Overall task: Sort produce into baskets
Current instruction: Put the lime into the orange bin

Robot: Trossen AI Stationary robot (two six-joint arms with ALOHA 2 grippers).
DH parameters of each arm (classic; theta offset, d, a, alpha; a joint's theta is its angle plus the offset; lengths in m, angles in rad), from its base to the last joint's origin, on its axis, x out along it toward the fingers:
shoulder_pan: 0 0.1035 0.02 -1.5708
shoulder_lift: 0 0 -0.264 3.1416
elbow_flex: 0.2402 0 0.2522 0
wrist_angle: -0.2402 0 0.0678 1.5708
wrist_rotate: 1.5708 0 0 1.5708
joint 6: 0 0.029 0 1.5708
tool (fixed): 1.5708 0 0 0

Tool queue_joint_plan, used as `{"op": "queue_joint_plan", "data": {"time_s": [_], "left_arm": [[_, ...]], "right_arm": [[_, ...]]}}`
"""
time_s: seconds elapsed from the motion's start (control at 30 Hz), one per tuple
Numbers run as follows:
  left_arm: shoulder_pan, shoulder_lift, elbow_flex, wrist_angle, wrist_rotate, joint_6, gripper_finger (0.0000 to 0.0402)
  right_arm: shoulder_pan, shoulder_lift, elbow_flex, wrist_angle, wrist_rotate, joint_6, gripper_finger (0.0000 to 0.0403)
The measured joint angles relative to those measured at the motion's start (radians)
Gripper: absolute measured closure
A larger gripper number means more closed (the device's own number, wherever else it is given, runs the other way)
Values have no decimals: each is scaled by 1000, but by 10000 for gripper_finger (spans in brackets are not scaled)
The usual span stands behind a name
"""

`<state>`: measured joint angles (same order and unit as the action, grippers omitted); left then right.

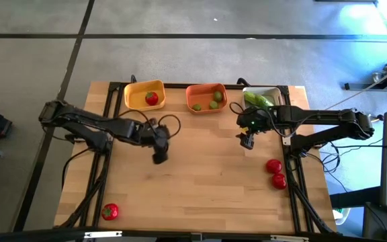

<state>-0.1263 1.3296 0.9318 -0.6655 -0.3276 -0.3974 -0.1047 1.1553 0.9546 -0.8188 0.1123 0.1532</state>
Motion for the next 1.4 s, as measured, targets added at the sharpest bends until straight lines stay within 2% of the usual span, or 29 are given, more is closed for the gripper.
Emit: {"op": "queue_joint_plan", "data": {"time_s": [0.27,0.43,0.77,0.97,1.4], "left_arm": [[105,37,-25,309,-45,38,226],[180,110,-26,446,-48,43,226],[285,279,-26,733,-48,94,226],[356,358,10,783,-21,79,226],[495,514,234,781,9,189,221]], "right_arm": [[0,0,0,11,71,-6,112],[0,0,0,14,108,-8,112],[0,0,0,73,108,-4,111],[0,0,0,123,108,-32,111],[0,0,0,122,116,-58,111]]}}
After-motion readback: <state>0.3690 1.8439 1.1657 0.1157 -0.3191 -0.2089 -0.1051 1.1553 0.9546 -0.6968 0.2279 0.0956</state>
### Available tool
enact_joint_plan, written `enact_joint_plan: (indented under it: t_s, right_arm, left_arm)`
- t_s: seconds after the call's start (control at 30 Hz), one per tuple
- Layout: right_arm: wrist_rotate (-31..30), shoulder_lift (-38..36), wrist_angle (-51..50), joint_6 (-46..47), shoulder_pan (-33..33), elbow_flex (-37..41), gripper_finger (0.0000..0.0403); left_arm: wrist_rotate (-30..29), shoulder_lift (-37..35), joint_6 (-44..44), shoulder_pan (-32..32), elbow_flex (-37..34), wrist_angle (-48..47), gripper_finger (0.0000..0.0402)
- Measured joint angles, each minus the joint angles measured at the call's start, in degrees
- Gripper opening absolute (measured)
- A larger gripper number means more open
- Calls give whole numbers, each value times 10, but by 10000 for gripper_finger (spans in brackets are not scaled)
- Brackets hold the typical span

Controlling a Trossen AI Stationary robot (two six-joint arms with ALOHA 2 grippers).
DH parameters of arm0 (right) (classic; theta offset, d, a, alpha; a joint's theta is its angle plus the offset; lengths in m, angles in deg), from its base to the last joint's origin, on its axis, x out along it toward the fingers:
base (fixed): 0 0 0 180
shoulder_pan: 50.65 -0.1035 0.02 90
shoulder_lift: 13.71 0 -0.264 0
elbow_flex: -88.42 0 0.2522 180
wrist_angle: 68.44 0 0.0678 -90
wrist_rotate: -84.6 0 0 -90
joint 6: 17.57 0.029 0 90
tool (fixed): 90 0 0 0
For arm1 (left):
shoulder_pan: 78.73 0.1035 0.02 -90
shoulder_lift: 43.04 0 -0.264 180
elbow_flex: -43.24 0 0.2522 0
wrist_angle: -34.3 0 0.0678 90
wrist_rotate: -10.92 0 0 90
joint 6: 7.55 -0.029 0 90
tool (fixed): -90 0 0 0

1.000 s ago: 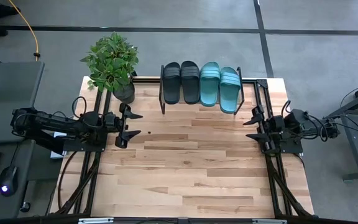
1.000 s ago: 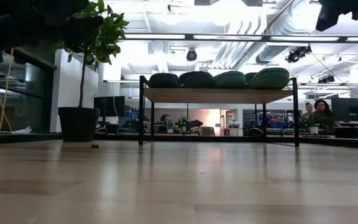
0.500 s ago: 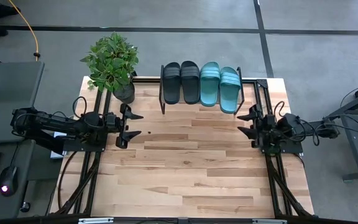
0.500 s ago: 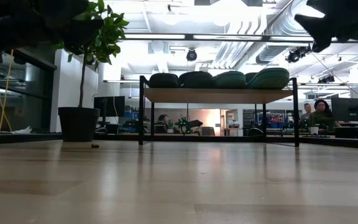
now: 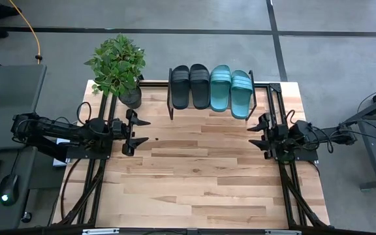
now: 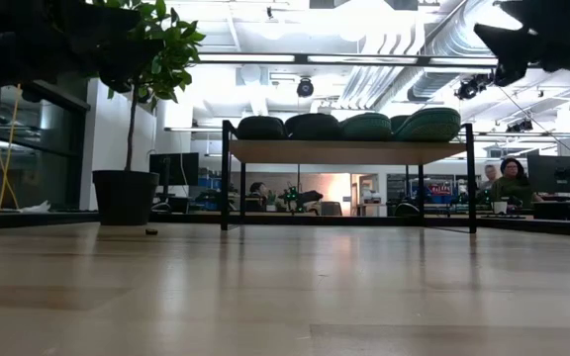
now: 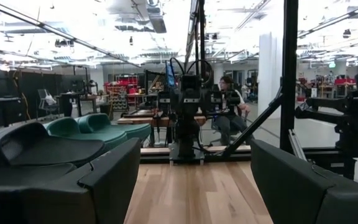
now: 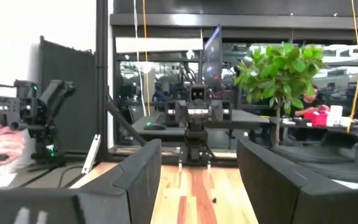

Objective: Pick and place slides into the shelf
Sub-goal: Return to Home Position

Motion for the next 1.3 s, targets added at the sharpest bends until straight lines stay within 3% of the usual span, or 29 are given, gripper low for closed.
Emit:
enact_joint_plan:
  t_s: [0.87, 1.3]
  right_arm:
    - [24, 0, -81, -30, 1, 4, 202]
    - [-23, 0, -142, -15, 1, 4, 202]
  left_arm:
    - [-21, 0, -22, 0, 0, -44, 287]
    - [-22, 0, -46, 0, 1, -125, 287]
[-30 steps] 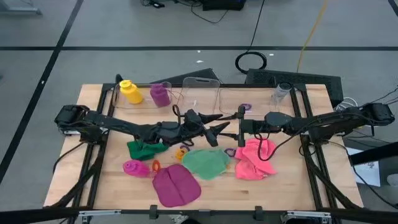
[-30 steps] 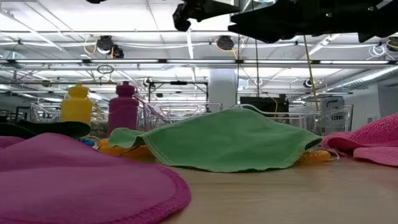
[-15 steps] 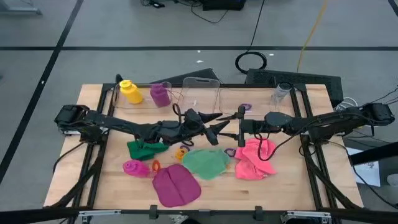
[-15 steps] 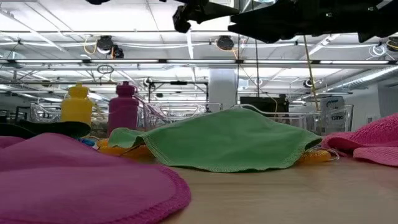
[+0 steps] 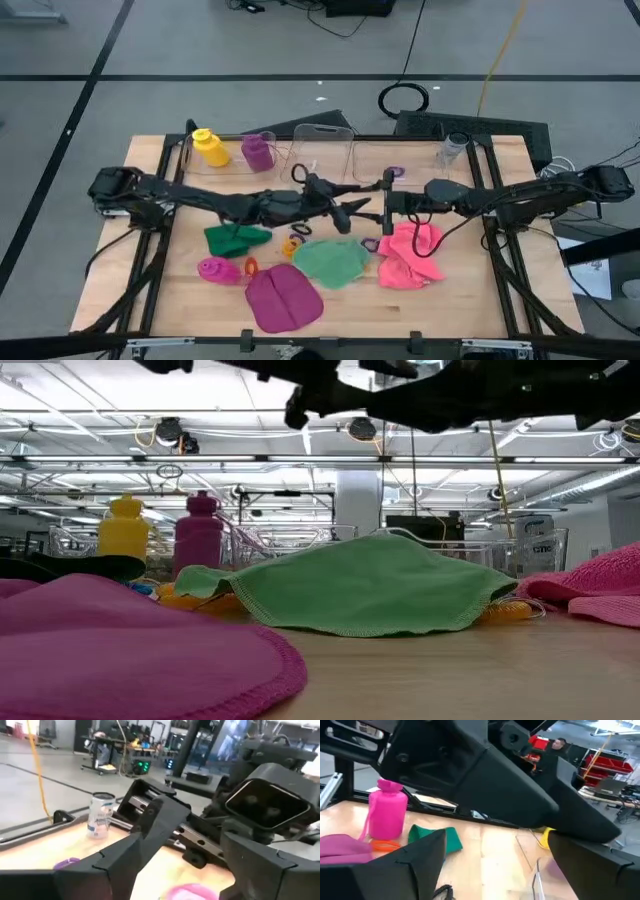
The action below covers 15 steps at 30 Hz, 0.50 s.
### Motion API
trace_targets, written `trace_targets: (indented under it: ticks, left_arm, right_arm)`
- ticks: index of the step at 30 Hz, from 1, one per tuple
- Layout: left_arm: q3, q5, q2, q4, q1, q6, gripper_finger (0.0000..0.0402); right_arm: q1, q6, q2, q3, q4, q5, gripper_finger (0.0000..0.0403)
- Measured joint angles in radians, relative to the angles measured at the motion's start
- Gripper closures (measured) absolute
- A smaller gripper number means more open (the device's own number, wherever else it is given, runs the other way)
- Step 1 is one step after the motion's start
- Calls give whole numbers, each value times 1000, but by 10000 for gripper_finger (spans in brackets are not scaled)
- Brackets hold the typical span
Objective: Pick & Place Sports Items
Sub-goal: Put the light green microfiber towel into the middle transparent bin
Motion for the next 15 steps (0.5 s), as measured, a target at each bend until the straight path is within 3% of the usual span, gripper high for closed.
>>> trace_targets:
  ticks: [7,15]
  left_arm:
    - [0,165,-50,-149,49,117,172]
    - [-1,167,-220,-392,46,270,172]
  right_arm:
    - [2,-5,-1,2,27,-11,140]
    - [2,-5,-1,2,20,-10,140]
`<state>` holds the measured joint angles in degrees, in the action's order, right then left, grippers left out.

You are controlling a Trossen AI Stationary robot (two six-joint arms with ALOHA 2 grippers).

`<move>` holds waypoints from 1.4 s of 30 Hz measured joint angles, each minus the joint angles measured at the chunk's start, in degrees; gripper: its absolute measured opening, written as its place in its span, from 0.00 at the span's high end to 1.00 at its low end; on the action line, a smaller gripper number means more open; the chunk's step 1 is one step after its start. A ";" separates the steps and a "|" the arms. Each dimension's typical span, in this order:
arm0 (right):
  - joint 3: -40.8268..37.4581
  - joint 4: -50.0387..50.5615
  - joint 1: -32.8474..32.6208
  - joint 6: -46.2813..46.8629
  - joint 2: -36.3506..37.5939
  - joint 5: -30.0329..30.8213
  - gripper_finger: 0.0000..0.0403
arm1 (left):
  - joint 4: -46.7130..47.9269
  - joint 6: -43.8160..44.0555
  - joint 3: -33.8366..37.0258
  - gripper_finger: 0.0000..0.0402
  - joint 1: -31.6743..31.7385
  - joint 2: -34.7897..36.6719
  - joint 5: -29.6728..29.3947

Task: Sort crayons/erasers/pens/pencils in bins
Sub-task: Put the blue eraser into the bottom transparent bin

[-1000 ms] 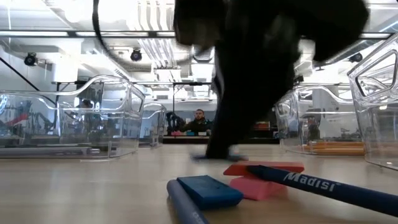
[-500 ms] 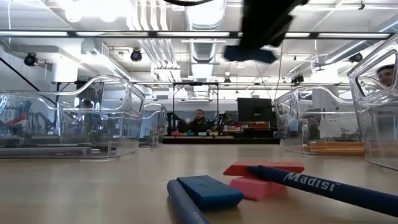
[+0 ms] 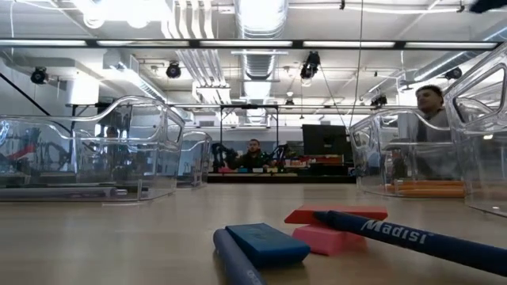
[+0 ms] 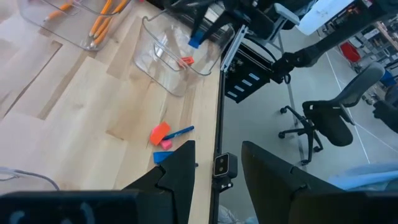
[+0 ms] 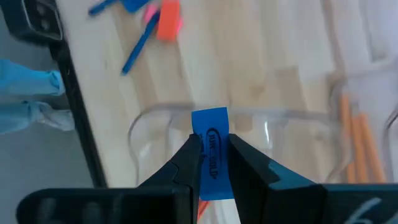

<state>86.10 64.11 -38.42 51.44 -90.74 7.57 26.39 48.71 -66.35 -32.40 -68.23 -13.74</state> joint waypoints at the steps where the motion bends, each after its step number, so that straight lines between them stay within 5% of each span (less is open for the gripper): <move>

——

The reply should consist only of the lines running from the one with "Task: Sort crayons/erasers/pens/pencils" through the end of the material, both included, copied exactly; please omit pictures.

■ **Response**:
Task: Sort crayons/erasers/pens/pencils in bins
Sub-task: Put the blue eraser into the bottom transparent bin

[-1000 ms] 
[-500 ms] 
[+0 ms] 
[+0 ms] 
[+0 ms] 

<state>86.10 64.11 -38.42 51.44 -90.74 7.57 26.39 48.71 -66.35 -32.40 -68.23 -13.74</state> joint waypoints at the steps where the motion bends, each after its step number, so that straight lines between them stay within 5% of each span (less is open for the gripper): <move>

The output has been completed.